I have dirty data from 2 different sources. I'm looking for some best practices around matching them. Here are some examples of the data:
Source1.Name Source2.Name
Adda Clevenger Jr Prep School Adda Clevenger Junior Preparatory School
Alice Fong Yu Alt School Alice Fong Yu Alternative School
Convent Of Sacred Heart Es Convent of Sacred Heart Elementary School
Rosa Parks Elementary School Rosa Parks Elementary School
A human can see that these 4 examples should match up with an ideal fuzzy match. I have at my disposal excellent software for traditional fuzzy matching which will catch typos and other small variations. But in this data set I have about a dozen rules governing abbreviations like 'Preparatory' -> 'Prep'. I would like to capture all of those rules in the query. (Then I'll deal with the more traditional fuzziness separately.)
Is there a well-known SQL pattern for handling this requirement? It could be as simple as learning the magic keyword which will unlock examples in my searches. It's a sort of 'translation table' or 'abbreviation table', but I just made those terms up. I haven't found the widely accepted term yet.
Conceptually my goal is to start from this naive query:
/* This succeeds for 1 record and fails for 3 in the sample data set above. */
SELECT * FROM ...
WHERE Source1.Name = Source2.Name
Then modify it into something that gets all of the desired matches shown above.

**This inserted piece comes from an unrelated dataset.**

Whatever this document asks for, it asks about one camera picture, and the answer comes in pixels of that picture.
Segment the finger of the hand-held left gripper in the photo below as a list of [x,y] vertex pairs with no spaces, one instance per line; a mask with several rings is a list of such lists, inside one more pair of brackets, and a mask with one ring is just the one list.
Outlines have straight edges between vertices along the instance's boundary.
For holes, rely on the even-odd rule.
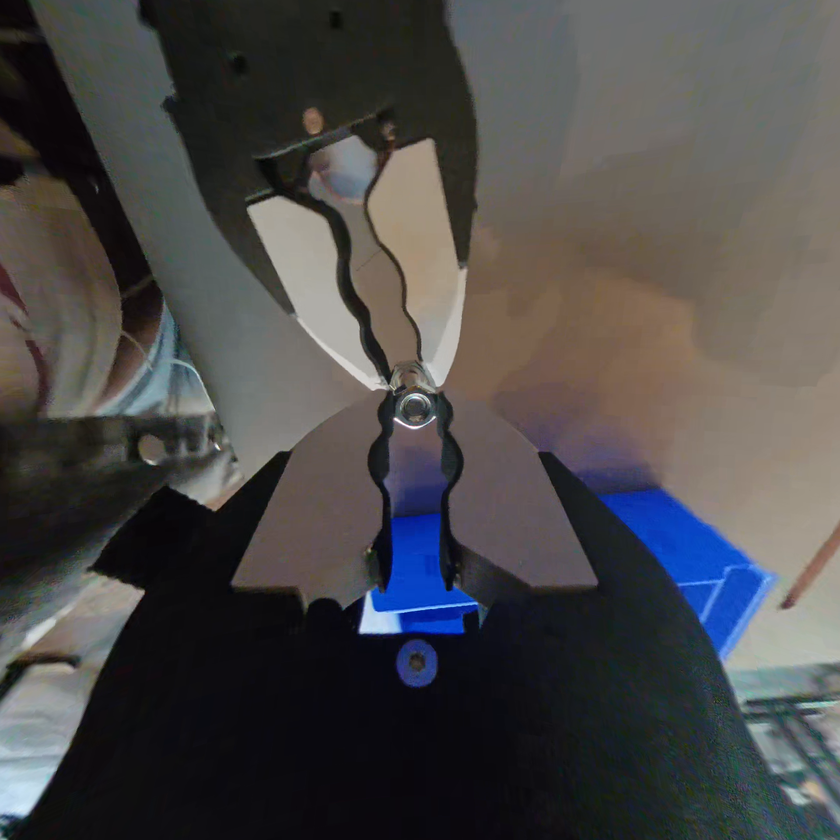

I expect that I could brute-force it with some nested REPLACE functions:
/* This works for the 4 samples given */
SELECT * FROM ...
WHERE
REPLACE( REPLACE( REPLACE( Source1.Name, 'Preparatory', 'Prep' ), 'Alternative', 'Alt' ), 'Elementary School', 'Es' )
= REPLACE( REPLACE( REPLACE( Source2.Name, 'Preparatory', 'Prep' ), 'Alternative', 'Alt' ), 'Elementary School', 'Es' )
This does not feel elegant. It has increasing ugliness as I account for inconsistent abbreviations (e.g. 'International' is sometimes 'Intl' and sometimes 'Int''l'). And it's not particularly smooth for overlapping abbreviations (e.g. 'Elementary School' -> 'Es' but in other cases 'School' -> 'Sch').
How have others solved this?
Note: I'm using Oracle. I would likely use REGEXP_REPLACE rather than REPLACE. I would certainly use UPPER (or LOWER) to avoid case issues. But those details aren't core to the issue.